Come direttore non ho sviluppato predilezioni particolari, ho spaziato in un repertorio alquanto vasto: a dirla tutta ho diretto anche parecchia musica che non mi piaceva, lo considero un buon esercizio di disciplina. Se proprio vogliamo individuare un settore privilegiato, avendo avuto occasione di lavorare con quasi tutte le maggiori orchestre del mio paese, mi sono occupato parecchio della musica americana: questo fra l'altro mi dato l'opportunità di conoscere diversi compositori che poi hanno scritto per me come pianista. La mia passione per la direzione d'orchestra, del resto, nasce da lontano: infatti la prima influenza della mia vita, ancora prima di Schnabel, è venuta da Monteux. Suonai per lui quando avevo otto anni, e fu appunto per suo suggerimento che andai a studiare con Schnabel. Inoltre, quasi tutti i Concerti del mio repertorio li ho eseguiti per la prima volta con Monteux. Lui teneva dei corsi di perfezionamento nello stato del Maine, e mi è capitato spesso di suonare delle sinfonie a quattro mani con i suoi allievi di direzione d'orchestra: Monteux ascoltava, correggeva e dava dei suggerimenti. In quelle occasioni tenevo sempre le orecchie ben tese, e ho imparato un'infinità di cose. Quando la scuola si ingrandì, chiesi a Monteux di lasciarmi provare a dirigere. Lui però mi disse: "No, perché una volta che avrai tenuto una bacchetta in mano, non vorrai più lasciarla. E tu devi assolutamente fare il pianista".

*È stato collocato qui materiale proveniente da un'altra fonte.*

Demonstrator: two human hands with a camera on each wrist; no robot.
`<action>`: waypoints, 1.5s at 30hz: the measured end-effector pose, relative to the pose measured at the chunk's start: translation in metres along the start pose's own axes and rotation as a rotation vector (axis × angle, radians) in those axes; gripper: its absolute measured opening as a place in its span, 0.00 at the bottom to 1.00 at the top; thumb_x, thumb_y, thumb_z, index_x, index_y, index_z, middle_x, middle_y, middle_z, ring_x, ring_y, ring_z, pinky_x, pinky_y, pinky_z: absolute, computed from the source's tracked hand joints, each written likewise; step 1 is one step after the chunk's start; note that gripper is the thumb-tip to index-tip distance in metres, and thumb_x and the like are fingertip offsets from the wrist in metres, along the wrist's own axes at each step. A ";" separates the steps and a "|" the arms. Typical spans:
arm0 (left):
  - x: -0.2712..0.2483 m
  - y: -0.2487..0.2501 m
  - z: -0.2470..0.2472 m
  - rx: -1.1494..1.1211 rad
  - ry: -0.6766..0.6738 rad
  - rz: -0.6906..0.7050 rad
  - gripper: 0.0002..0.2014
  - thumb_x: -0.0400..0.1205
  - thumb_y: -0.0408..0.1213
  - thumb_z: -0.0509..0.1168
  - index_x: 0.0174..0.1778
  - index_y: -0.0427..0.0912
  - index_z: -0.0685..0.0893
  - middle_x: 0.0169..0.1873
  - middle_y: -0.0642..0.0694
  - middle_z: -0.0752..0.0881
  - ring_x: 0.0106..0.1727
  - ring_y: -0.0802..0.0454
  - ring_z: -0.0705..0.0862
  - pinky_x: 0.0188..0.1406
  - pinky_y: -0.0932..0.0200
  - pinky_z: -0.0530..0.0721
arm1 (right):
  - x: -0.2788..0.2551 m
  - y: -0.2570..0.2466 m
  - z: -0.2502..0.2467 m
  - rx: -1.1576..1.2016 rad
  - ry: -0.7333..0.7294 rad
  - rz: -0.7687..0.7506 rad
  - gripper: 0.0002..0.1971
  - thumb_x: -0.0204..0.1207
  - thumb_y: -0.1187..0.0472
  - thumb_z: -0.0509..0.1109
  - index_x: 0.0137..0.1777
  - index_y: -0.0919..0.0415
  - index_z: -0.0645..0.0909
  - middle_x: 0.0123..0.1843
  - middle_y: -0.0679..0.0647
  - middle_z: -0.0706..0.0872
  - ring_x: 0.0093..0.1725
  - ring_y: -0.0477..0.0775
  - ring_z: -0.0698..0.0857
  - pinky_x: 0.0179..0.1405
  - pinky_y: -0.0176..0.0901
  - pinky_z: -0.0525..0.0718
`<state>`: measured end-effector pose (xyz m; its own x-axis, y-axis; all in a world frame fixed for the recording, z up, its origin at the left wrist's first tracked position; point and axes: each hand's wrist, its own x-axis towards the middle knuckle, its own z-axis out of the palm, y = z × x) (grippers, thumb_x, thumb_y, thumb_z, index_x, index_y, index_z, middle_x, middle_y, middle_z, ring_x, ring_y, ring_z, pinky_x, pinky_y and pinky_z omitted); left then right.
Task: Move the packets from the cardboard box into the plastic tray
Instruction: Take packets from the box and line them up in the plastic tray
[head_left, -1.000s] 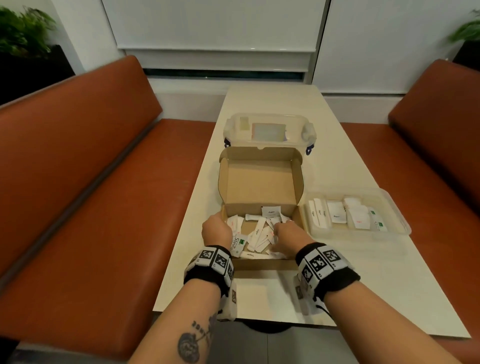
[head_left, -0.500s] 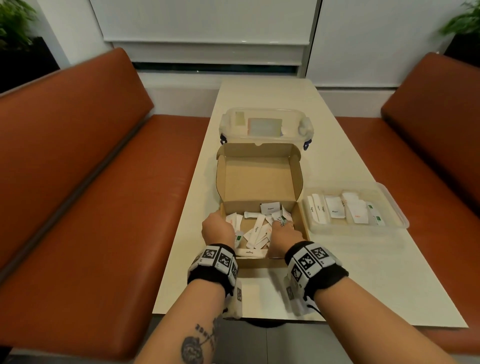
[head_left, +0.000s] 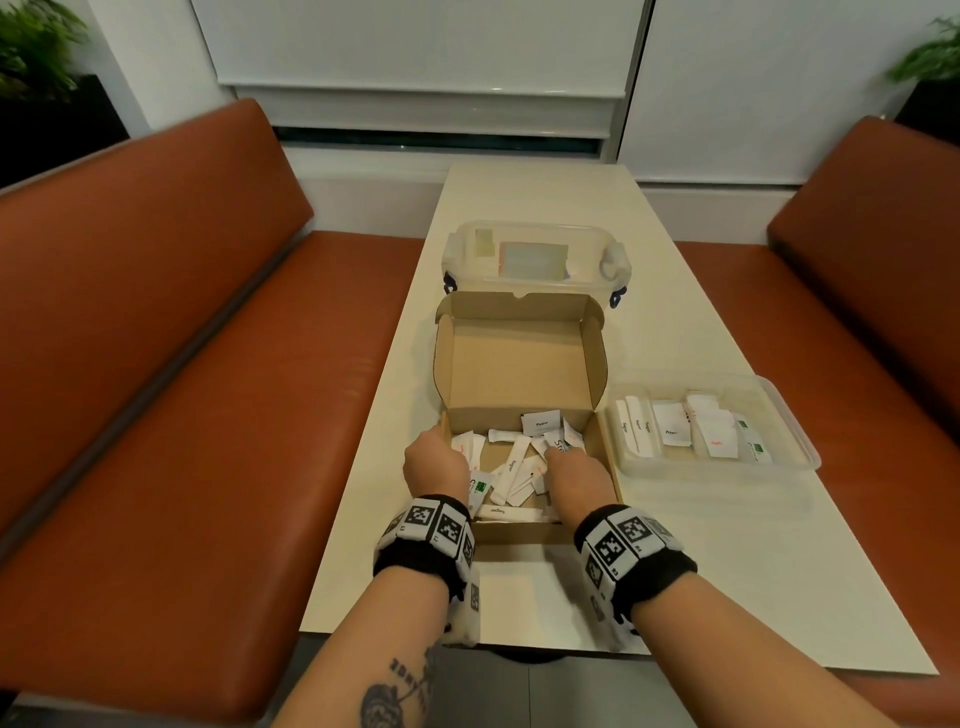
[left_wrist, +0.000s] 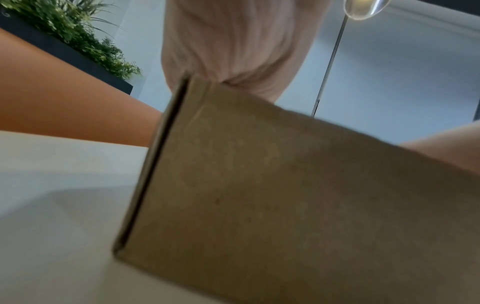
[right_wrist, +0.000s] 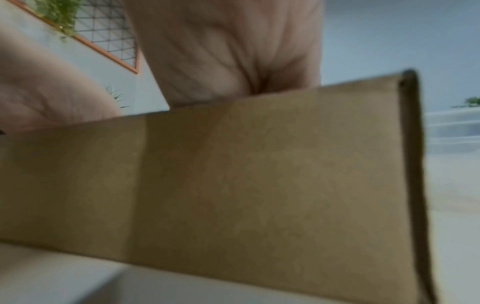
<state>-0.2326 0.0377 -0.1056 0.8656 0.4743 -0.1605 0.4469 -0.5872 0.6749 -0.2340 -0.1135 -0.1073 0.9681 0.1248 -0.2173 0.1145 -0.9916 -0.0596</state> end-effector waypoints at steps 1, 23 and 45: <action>0.001 0.000 0.000 0.002 -0.002 -0.005 0.16 0.78 0.19 0.53 0.53 0.31 0.84 0.50 0.32 0.86 0.53 0.34 0.84 0.49 0.47 0.83 | 0.000 0.003 0.000 0.020 0.007 -0.006 0.14 0.83 0.68 0.54 0.64 0.63 0.75 0.60 0.61 0.83 0.58 0.60 0.83 0.53 0.46 0.80; -0.043 0.104 0.047 -0.724 -0.376 0.237 0.14 0.86 0.45 0.58 0.67 0.51 0.78 0.63 0.43 0.82 0.63 0.46 0.82 0.65 0.45 0.81 | -0.004 0.087 -0.064 1.151 0.190 -0.061 0.16 0.78 0.69 0.68 0.63 0.58 0.74 0.56 0.59 0.82 0.43 0.51 0.87 0.39 0.40 0.90; -0.085 0.183 0.146 -0.881 -0.558 0.038 0.13 0.86 0.28 0.56 0.64 0.33 0.78 0.59 0.29 0.82 0.50 0.42 0.85 0.44 0.51 0.89 | 0.002 0.223 -0.053 1.107 0.335 0.058 0.15 0.62 0.61 0.83 0.44 0.54 0.79 0.38 0.49 0.80 0.34 0.46 0.78 0.35 0.33 0.78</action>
<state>-0.1917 -0.2063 -0.0732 0.9572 -0.0366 -0.2872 0.2887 0.1972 0.9369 -0.1947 -0.3363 -0.0694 0.9950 -0.0995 0.0116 -0.0297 -0.4039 -0.9143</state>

Nel campo del pianoforte Lei è giustamente considerato uno fra i maggiori didatti del nostro tempo. Cosa cerca di trasmettere, soprattutto, ai Suoi allievi?

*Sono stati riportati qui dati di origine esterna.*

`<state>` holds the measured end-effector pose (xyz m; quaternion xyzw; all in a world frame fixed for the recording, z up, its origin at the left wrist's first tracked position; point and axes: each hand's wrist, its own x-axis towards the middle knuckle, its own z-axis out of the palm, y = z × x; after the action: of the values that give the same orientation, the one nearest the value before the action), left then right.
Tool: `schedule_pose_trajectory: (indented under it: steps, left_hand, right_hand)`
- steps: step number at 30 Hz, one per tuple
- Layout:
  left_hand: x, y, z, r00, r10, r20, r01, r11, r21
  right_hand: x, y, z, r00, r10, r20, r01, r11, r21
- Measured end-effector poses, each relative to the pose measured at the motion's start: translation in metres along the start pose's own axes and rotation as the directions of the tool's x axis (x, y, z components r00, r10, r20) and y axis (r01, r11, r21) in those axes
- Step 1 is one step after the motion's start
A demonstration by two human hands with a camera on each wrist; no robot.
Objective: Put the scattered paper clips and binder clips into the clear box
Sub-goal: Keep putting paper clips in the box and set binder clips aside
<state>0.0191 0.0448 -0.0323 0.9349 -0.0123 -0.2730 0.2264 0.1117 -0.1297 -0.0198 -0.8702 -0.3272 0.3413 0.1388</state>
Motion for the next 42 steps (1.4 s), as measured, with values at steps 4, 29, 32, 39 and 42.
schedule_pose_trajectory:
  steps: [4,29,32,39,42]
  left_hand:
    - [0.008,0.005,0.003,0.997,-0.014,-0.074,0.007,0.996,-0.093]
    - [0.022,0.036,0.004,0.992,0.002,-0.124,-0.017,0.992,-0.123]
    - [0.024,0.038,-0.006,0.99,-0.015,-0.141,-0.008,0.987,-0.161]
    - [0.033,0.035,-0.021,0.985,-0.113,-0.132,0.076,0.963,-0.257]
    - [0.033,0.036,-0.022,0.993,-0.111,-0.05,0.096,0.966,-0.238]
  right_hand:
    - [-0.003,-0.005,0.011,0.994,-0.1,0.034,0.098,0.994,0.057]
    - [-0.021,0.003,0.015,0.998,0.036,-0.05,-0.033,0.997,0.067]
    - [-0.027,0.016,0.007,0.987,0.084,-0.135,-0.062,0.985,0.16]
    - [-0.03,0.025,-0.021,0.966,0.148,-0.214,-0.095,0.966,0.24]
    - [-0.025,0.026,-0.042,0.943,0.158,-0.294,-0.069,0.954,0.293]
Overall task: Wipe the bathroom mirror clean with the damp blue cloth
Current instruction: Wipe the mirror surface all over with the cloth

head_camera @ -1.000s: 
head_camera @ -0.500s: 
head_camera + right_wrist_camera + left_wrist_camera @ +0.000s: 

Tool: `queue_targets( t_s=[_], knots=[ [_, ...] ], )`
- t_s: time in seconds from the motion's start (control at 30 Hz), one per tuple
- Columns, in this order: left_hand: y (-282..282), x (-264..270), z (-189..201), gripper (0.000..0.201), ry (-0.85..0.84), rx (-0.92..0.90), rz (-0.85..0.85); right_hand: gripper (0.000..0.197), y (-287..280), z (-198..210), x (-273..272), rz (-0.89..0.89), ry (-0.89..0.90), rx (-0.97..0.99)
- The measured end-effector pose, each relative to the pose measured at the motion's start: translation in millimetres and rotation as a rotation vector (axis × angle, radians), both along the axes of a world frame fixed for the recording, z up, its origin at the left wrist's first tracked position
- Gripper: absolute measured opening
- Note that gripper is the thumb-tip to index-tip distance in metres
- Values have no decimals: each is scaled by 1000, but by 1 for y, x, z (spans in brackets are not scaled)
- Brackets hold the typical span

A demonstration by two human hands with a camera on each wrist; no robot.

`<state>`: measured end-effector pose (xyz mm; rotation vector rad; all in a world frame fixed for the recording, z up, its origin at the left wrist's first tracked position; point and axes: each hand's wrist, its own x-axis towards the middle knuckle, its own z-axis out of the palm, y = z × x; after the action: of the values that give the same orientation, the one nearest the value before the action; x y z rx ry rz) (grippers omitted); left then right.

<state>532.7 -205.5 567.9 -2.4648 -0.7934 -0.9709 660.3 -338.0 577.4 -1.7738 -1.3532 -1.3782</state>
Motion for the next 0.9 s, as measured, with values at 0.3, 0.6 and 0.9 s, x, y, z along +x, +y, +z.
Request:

Tutto deve cominciare dal testo: bisogna compiere ogni sforzo per cercare di comprenderlo a fondo, assimilarlo e rispettarlo. E' anche fondamentale stimolare la curiosità e l'apertura ad ogni novità. Non compio il terribile sbaglio di indirizzare i miei allievi verso la musica che preferisco, cerco invece di incoraggiarli a sviluppare una loro personalità e un loro gusto.

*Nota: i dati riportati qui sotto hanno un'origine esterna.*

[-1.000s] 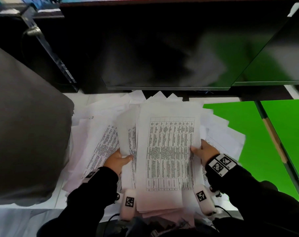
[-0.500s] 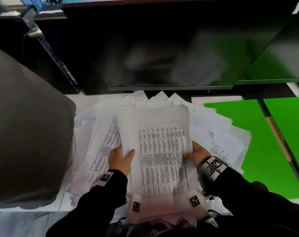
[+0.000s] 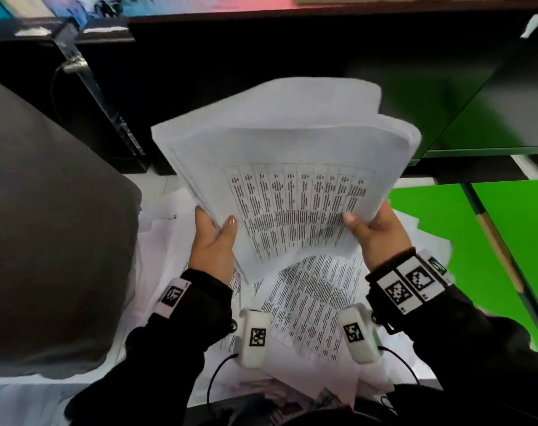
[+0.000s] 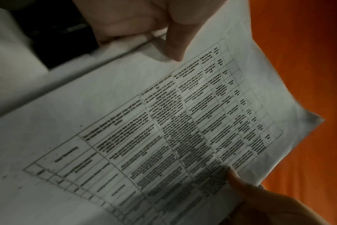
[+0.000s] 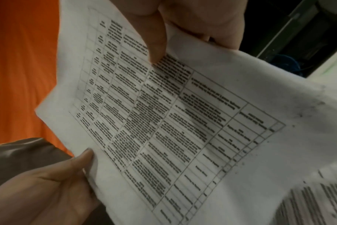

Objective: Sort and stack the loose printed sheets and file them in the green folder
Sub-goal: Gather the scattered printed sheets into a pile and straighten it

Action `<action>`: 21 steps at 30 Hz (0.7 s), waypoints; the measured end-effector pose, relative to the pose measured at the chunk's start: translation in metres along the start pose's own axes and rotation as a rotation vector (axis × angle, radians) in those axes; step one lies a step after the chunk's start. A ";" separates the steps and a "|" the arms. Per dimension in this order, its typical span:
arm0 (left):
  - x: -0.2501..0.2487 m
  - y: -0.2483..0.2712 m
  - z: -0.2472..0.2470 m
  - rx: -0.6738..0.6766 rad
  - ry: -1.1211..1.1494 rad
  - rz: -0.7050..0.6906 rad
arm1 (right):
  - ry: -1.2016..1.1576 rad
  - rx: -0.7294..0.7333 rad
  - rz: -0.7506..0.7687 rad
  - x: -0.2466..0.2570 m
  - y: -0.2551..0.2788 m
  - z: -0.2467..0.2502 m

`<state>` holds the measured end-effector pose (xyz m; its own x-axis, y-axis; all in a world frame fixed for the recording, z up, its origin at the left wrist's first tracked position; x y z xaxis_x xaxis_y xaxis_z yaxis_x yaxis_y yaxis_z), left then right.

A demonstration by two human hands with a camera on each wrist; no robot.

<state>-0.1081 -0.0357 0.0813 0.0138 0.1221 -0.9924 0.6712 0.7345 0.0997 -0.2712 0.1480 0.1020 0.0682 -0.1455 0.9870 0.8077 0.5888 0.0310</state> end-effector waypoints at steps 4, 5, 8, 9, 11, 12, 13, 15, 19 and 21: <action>-0.012 0.002 -0.011 0.069 -0.068 -0.058 | 0.018 -0.104 -0.002 -0.002 0.008 -0.002; -0.008 0.001 -0.011 0.074 -0.092 -0.046 | 0.034 -0.097 -0.017 -0.004 0.010 -0.003; -0.001 -0.002 -0.013 0.119 -0.196 -0.024 | 0.143 -0.065 -0.069 -0.009 0.012 -0.004; 0.002 -0.002 -0.015 0.136 -0.235 -0.007 | 0.156 -0.058 -0.086 -0.011 0.011 -0.003; 0.011 -0.002 -0.016 0.150 -0.294 0.046 | 0.161 -0.048 -0.122 -0.019 0.010 -0.003; 0.017 -0.002 -0.018 0.157 -0.308 0.088 | 0.171 -0.052 -0.142 -0.023 0.010 -0.004; 0.022 -0.002 -0.020 0.166 -0.322 0.130 | 0.177 -0.065 -0.164 -0.028 0.010 -0.004; 0.027 0.000 -0.024 0.186 -0.331 0.189 | 0.157 -0.099 -0.193 -0.036 0.011 -0.004; 0.019 -0.006 -0.014 0.101 -0.304 0.127 | 0.148 -0.117 -0.197 -0.041 0.010 0.007; 0.017 -0.008 -0.011 0.095 -0.299 0.096 | 0.184 -0.105 -0.190 -0.042 0.010 0.012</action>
<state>-0.1215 -0.0317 0.0642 0.2879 -0.0244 -0.9574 0.7223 0.6620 0.2003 -0.2737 0.1696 0.0629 0.0076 -0.3931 0.9195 0.8720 0.4527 0.1863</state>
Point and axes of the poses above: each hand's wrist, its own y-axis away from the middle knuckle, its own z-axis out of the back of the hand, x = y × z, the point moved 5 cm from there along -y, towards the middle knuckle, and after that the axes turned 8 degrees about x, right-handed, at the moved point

Lei è un osservatore privilegiato della vita musicale da ben settant'anni. Come giudica la nostra epoca rispetto a quella che vide i Suoi esordi?
Per capire quello che è successo nel Ventesimo Secolo bisogna partire da più lontano. Nell'epoca barocca e in quella classica il compositore e l'esecutore erano la medesima persona. Così i grandi strumentisti avevano gusto, inventiva, conoscenza, perfetta comprensione di come la musica deve svilupparsi e camminare. Poi, a partire dai tempi di Schumann e in seguito sempre più, cominciò a emergere la figura dell'esecutore che non era anche un compositore. Molte volte costui non era dotato del necessario bagaglio di conoscenze sul funzionamento della musica, e soprattutto di gusto: il problema principale era diventato quello di vendere biglietti e riempire le sale. Così la temperatura del gusto cominciò a scendere: magari il compositore scriveva "piano" sullo spartito, ma l'esecutore riteneva di ottenere maggior successo suonando "forte", e si concedeva libertà di ogni tipo. Tutto, insomma, cominciò a deteriorarsi quando l'esecutore iniziò a diventare più importante della musica. Secondo me sono state due persone, all'inizio del Ventesimo Secolo, a riportare al centro dell'attenzione l'integrità della musica e il rispetto del testo: Schnabel e Toscanini. In modi molto diversi, ovvio, perché erano persone totalmente differenti. Il loro pensiero, perfezionato e arricchito dai successori, ha rappresentato una svolta fondamentale. Non riesco davvero a pensare a nessun grande pianista di oggi che in un grado o maggiore o minore non sia stato influenzato da Schnabel. Negli ultimi vent'anni le cose però sono nuovamente cambiate, viviamo in una situazione assai difficile: attualmente sembra contare soprattutto il divismo, l'immagine. Oggi chi organizza i concerti o pianifica le uscite discografiche vuole delle stars: i musicisti devono essere bellissimi, attraenti, seduttivi: le copertine di molti CD ormai sembrano copertine di riviste di moda. Ma noi non siamo stars, la vera star è la musica.